まず、カットされた200マイクロリットルのピペットチップの底を、既製のマイクロ流体トラップデバイスに挿入します。ピペットは、0.2マイクロメートルのフィルターを装備したシリンジを使用して、チップの入口リザーバーに400マイクロリットルのベータカゼイン溶液を注入します。チップを900Gで6分間遠心分離します。
これで、液体レベルは入口と出口の両方で等しくなるはずです。2枚の対物レンズスライドにスペーサーの輪郭を描きます。スライドを高酸素プラズマで1分間洗浄し、親水性にします。
スライドの上に低ゲル化温度のアガロースを、アガロースで完全に覆われるまで加えます。次に、スライドを90度の角度で傾け、余分なアガロースを組織に排出します。スライドを摂氏50度に30分間置きます。
1ミリメートルのプローブを装備したハンドヘルドプローブソニケーターを使用して、調製したプロテオリポソームを超音波処理します。プロテオSUVを30秒間氷の上に置いてから、超音波処理を5回繰り返します。100マイクロリットルのシリンジを使用して、調製したアガロースゲルにプロテオSUVの0.5マイクロリットルの液滴を沈着させます。
窒素の流れを約10分間使用して、液滴を乾燥させます。注射器と針で、膨潤溶液を側面の小さな穴から準備されたチャンバーにピペットで入れ、小胞を摂氏22度で少なくとも30分間膨潤させます。チャンバーを固体表面に軽くたたいて、ゲルからGUVを採取します。

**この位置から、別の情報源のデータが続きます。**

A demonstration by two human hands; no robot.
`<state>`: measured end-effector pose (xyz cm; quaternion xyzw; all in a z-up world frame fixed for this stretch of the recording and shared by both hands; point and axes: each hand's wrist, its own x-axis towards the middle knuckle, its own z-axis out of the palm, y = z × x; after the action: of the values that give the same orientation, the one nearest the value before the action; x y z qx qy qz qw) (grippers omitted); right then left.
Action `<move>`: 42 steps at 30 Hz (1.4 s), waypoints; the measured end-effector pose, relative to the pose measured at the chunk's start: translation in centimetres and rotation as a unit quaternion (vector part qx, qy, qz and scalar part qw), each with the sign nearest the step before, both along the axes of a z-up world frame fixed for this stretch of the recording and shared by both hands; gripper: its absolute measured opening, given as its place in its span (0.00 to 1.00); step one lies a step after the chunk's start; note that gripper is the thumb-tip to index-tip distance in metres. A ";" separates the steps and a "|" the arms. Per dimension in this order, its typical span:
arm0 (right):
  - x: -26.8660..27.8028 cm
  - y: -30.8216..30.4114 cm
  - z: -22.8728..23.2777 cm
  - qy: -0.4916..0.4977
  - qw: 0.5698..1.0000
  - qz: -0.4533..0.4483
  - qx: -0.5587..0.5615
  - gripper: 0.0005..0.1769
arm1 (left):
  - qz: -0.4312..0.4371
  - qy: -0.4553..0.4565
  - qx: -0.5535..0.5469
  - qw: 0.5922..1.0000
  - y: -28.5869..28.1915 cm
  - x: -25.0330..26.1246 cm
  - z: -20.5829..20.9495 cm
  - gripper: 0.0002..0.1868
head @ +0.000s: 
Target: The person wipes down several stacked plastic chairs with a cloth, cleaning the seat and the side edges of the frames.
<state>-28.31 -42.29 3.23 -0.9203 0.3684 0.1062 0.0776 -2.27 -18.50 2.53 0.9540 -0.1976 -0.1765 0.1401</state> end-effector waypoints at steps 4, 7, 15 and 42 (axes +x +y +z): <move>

顕微鏡検査用のGUVをトラップするには、不動態化処理されたマイクロ流体チップを顕微鏡に取り付けます。欠陥がないか確認した後、曲げた針でチューブをリザーバー出口に接続します。もう一方の端を1ミリリットルのシリンジに接続した後、シリンジを最大流量10マイクロリットル/分のポンプに取り付けます。
リザーバーの洗浄バッファーを新しい媒体と交換します。少なくとも80マイクロリットルの緩衝液Pで洗浄し、余分な緩衝液を取り除いた後、プロテオGUVをリザーバーに加えます。十分な数のGUVがチップに閉じ込められるまで、チップを経時的に監視します。
余分なGUV溶液をピペットで取り出します。次に、洗浄バッファーPを1分あたり0.1〜1マイクロリットルの流速で追加します。最後に、トラップを十分な量の小胞で位置を特定します。
設定を顕微鏡に適用した後、バッファーRを毎分0.5マイクロリットルの流量でリザーバーに加えます。低ゲル化温度のアガロースゲル上で乾燥したプロテオLUVを再水和すると、マイクロメートルサイズの小胞が形成されました。GUVを採取し、ベータカゼイン不動態化マイクロ流体デバイスに閉じ込めました。